I sistemi elettorali si possono dividere in due categorie: quelli che contengono incentivi tali per cui i partiti sono “costretti” a dichiarare prima del voto con chi vogliono governare e quelli che invece lasciano i partiti liberi di correre da soli senza accordi preliminari sul dopo. Nel primo caso le coalizioni si fanno prima del voto. Gli elettori votano un partito e contemporaneamente la coalizione che in caso di vittoria governerà. E se il premio è ben strutturato le elezioni sono decisive, nel senso che attribuiscono la maggioranza assoluta di seggi a chi ottiene più voti. Nel secondo caso le coalizioni si fanno dopo il voto. Gli elettori votano un partito e basta. L’intendenza seguirà…
Alla prima categoria appartiene il sistema elettorale attualmente in vigore, il Rosatellum. Non è un sistema elettorale decisivo, ma la presenza di un terzo di collegi uninominali è un incentivo sufficiente a spingere i partiti ad allearsi prima del voto. Alla stessa categoria appartengono tutti i sistemi elettorali introdotti nel nostro paese a partire dal 1993, e cioè quello dei comuni, quello delle regioni, il Mattarellum, il porcellum e da ultimo il Rosatellum. Alla seconda categoria invece appartiene il sistema che Pd e M5s vorrebbero introdurre ora, malamente etichettato come Germanicum, ma che del sistema tedesco ha solo la soglia del 5%.

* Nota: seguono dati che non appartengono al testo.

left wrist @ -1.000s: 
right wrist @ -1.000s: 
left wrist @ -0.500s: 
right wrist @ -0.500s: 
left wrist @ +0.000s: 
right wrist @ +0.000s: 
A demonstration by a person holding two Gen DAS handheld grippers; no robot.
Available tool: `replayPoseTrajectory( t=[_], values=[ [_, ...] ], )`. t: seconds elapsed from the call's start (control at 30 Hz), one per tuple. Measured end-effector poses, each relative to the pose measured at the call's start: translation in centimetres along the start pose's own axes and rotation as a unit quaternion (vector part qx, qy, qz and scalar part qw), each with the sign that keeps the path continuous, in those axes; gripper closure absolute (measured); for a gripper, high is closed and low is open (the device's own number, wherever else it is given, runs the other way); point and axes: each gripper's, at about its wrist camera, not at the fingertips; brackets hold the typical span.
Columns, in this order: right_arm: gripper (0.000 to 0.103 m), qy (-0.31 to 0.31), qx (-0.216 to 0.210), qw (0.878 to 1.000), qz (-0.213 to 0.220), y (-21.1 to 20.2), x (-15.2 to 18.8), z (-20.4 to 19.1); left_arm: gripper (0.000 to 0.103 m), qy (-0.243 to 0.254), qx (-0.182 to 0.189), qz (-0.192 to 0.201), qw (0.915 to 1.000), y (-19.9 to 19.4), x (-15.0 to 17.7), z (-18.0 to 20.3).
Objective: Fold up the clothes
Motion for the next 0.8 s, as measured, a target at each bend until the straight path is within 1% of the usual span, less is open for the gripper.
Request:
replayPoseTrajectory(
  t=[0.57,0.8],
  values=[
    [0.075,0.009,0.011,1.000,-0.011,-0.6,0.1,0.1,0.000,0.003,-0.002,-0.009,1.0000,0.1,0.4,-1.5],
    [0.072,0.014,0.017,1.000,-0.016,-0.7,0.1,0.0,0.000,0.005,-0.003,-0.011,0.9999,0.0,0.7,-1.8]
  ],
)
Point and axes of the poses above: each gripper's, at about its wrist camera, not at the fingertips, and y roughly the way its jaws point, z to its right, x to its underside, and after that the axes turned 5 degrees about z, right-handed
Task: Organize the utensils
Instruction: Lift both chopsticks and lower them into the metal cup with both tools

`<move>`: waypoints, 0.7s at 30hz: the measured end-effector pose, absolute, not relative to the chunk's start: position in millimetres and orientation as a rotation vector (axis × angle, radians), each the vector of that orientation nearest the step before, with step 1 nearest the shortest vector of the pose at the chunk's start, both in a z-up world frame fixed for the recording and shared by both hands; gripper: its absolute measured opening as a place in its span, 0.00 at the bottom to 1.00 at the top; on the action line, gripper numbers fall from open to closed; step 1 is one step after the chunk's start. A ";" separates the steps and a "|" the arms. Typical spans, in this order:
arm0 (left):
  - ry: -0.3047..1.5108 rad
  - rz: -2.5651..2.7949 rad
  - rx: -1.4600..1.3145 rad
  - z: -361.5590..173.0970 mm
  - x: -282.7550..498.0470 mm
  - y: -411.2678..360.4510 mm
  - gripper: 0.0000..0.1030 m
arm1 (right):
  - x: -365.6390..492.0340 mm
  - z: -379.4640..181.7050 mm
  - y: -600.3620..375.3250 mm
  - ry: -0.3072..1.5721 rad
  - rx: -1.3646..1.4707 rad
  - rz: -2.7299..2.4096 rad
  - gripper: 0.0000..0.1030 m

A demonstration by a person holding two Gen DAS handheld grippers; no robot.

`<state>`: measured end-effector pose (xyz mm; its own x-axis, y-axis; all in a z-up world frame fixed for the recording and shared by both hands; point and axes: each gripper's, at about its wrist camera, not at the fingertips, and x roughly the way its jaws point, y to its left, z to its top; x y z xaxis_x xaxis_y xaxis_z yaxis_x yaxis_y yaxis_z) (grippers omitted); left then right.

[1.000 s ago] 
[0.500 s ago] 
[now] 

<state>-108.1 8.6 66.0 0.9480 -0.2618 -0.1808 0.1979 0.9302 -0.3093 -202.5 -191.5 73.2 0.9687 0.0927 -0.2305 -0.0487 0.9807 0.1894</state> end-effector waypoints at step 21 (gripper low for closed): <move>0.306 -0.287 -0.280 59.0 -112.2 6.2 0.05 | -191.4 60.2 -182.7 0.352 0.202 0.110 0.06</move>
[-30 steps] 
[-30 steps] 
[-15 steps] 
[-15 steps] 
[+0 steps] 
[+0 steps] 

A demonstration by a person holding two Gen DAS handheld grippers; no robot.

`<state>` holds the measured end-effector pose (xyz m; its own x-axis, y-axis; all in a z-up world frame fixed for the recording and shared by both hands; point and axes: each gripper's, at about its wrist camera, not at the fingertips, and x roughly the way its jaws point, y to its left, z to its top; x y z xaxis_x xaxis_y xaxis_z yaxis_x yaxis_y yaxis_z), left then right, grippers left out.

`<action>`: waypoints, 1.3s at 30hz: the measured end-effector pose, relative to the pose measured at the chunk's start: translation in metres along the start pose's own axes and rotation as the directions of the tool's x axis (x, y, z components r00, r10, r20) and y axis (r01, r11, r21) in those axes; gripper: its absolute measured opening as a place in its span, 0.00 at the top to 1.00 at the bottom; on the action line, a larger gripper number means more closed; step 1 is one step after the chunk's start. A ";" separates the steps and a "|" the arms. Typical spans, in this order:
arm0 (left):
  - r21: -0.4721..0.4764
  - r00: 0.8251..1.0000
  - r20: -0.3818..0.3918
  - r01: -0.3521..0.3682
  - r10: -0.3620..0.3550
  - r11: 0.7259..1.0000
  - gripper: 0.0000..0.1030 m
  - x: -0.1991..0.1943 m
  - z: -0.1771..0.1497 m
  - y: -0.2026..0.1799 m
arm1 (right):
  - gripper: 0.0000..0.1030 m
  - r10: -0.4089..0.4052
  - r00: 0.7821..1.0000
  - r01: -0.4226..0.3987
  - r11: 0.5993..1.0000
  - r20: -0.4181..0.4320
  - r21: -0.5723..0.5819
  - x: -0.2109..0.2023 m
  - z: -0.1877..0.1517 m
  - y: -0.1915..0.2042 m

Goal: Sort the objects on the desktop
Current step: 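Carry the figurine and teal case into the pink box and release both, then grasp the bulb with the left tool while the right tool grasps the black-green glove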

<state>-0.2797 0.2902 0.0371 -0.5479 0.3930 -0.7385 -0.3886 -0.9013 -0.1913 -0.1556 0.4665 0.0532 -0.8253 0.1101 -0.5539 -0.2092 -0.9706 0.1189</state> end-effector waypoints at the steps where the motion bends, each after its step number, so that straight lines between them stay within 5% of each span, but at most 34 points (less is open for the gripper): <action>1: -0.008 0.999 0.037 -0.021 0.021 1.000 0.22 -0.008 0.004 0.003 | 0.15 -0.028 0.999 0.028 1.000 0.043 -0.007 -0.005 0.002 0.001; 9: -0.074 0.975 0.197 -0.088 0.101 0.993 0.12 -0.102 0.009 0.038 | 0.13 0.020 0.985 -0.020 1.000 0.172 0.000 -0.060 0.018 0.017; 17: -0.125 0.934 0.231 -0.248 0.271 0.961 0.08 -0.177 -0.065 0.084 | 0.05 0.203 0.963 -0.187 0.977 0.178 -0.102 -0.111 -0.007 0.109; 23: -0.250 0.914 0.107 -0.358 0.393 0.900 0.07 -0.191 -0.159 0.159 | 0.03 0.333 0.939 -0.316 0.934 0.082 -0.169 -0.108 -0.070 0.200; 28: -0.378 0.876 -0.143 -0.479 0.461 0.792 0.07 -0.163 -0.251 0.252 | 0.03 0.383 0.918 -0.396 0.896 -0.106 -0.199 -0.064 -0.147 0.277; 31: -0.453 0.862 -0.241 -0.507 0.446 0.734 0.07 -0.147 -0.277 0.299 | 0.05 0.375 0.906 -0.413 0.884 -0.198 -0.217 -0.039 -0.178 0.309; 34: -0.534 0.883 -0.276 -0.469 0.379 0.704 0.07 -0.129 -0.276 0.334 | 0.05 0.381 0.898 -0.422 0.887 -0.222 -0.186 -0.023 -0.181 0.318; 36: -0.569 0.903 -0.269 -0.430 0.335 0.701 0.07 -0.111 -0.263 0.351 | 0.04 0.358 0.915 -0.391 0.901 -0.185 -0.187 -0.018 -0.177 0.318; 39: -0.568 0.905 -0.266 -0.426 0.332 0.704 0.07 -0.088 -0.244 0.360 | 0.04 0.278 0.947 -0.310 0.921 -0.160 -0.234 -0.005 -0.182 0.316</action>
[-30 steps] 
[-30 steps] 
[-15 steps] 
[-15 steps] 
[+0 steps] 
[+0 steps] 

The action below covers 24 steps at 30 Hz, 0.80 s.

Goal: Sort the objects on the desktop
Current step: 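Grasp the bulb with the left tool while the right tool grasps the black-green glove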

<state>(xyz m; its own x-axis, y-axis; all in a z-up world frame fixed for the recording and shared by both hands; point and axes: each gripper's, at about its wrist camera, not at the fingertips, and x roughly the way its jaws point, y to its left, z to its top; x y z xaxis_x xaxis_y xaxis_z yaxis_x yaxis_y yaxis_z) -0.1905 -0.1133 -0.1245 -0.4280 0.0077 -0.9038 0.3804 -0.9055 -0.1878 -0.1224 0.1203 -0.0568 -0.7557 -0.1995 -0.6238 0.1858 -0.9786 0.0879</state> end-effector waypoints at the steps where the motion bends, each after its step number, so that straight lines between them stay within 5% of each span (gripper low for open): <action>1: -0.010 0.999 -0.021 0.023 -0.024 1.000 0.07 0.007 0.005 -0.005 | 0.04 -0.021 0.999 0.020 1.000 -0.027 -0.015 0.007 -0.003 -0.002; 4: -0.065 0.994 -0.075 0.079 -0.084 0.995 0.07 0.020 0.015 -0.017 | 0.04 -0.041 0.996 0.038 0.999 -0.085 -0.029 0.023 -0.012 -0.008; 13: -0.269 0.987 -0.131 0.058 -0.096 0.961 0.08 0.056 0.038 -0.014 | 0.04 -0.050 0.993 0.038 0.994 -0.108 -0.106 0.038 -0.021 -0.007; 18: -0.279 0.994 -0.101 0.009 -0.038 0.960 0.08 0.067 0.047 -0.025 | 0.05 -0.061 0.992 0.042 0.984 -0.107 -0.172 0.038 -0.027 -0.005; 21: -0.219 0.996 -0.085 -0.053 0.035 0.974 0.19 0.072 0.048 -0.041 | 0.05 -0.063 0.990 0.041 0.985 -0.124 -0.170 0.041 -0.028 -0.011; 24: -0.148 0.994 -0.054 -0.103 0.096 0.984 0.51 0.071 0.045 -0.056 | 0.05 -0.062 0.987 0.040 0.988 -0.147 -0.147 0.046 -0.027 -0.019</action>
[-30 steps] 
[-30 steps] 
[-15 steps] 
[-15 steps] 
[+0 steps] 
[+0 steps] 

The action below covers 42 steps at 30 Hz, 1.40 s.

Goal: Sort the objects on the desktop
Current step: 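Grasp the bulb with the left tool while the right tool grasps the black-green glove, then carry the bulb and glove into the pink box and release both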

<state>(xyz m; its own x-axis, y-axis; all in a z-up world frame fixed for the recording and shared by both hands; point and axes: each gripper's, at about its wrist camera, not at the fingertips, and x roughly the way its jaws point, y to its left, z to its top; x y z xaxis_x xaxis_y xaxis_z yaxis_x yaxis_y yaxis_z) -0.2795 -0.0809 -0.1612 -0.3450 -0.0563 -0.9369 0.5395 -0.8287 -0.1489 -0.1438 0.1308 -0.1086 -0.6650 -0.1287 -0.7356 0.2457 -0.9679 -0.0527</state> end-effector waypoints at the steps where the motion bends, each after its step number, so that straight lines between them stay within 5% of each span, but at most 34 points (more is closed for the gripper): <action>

L’introduzione di questo sistema sarebbe una controriforma. Un ritorno al passato. Una decisione presa da una maggioranza contingente contro l’opposizione contraria al proporzionale perché giustamente lo vede come un sistema introdotto per danneggiarne le prospettive di vittoria. Sarebbe un atto di forza simile a quello compiuto da Berlusconi nel 2005 quando fece approvare a maggioranza la legge Calderoli, il porcellum, per impedire la vittoria di Prodi o quanto meno limitarla. Come effettivamente accadde.
Adesso però arriva Delrio e fa una dichiarazione che riapre la porta non solo ad una riforma che è in sintonia con tutto quello che è stato fatto in Italia dal 1993 in poi, ma che potrebbe rappresentare un passo verso una riforma condivisa anche dalla opposizione. Infatti l’introduzione di un premio cambia tutto. Il premio, come i collegi attuali del Rosatellum, è un incentivo potente per spingere i partiti a dichiarare prima del voto con chi vogliono governare. E potrebbe essere un meccanismo disproporzionale sufficiente per trasformare la maggioranza relativa dei voti in maggioranza assoluta di seggi e quindi mettere la decisione sul governo nelle mani degli elettori. Insomma con il premio si resterebbe nell’alveo dei sistemi elettorali della Seconda Repubblica, e la competizione politica resterebbe imperniata su partiti e coalizioni pre-elettorali.
Ma quello che è ancora più importante è che una riforma del genere potrebbe essere condivisa dalla opposizione. È ora di rendersi conto che modificare le regole del gioco a fini partigiani è una deriva pericolosa. È profondamente sbagliato approvare a maggioranza nuove regole elettorali. Serve a ottenere benefici contingenti a spese della stabilità e della legittimità del sistema politico. Dopo le prossime elezioni un eventuale governo di centro-destra sarebbe legittimato a introdurre un sistema elettorale di tipo britannico o un qualunque altro sistema che gli facesse comodo. E così via in una spirale perversa. È stato Berlusconi a innescare il meccanismo. Come può il Pd mettersi sulla stessa strada? La dichiarazione di Delrio sembra preludere a un ripensamento. Ma non ci facciamo illusioni. Le sue parole sembrano più una esternazione contingente che il risultato di una riflessione approfondita e condivisa all’interno del partito. Vedremo.